Mi dicono che, ultimamente, accanto a “ciao bro”, stia venendo avanti anche “ciao mo”. Nessun rimando al “mo che famo?” di ceppo romanesco. Io l’ho sentito una sola volta, ma gli osservatori che hanno più tempo e, perché no?, anche più buontempo, mi dicono che sia espressione che sta sgomitando per farsi largo. Dove il “mo” sta semplicemente al posto di mother, ossia madre, se non avete il vocabolario a portata di mano. “Ciao mo”, stavolta al femminile, dove l’interlocutrice non è necessariamente una mamma, anzi. È il genere femminile a giustificarne l’uso. E allora che sia la profe, la badante o la conduttrice dell’autobus poco fa. “Ciao mo” si impone così su un improponibile “ciao si” (da sister, sorella) che si prestava ad un assenso più che a un saluto.

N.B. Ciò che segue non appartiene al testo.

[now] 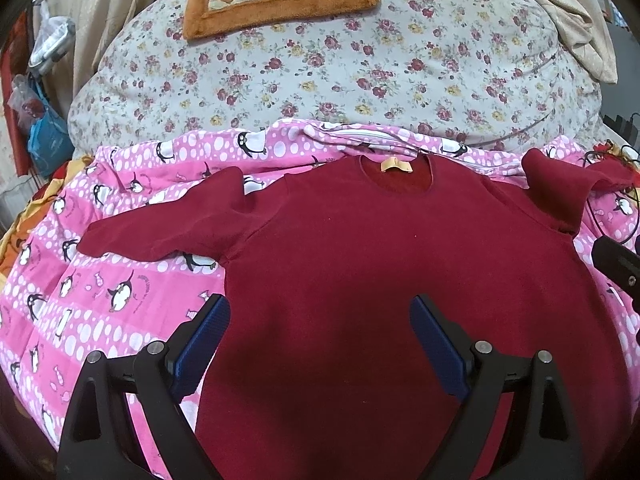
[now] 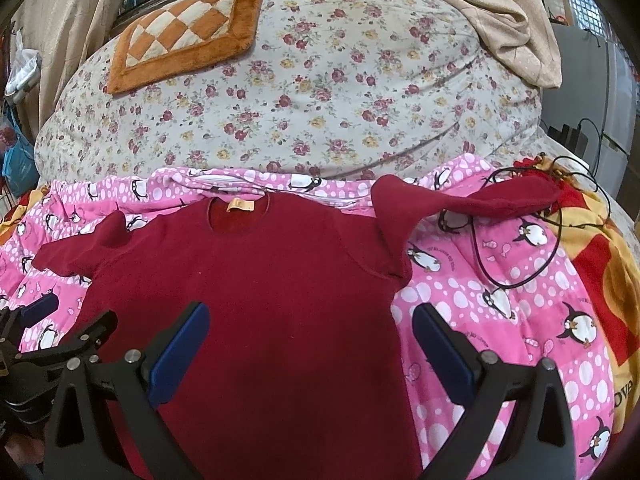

Fin qui lo stato dell’arte, giusta premessa per domandarci: perché?

Una prima ipotesi ci rimanda allo stile dell’era digitale, dove tutto vola a velocità impensabili. Tempo del sintetico e del sincronico, ossia della rapidità, della sintesi e dell’appiattimento sul presente. Tutto invecchia con ritmo frenetico. Le notizie sono superate dal continuo gettito delle informazioni di agenzia e lo zapping insegna che, come per le omelie, dopo poco tempo arriva un tedio insopportabile. Quindi tutto si fa snello, qualche volta anoressico, a cominciare dalle parole.

A questa prima ipotesi interpretativa, varrebbe la pena maliziare su una seconda. Perché mai i giovani sentono il bisogno di chiamarsi fratello, sia pure all’inglese e con lo sconto di sillabe? Si sa che il nostro è tempo di figli unici, con buona pace delle loro sempre più diffuse pinguedini mentali da privilegiati, a fronte del bisogno di fraternità vera, dentro le mura di casa. Il bisogno di fraternità, che il cristianesimo allarga oltre le pareti domestiche, rimane un dato imprescindibile del Dna umano. E perché mai rilanciare il ciao mo, nei tempi in cui tutto è madre, al maschile e al femminile, quando sembra che la verità sia solo un punto di vista?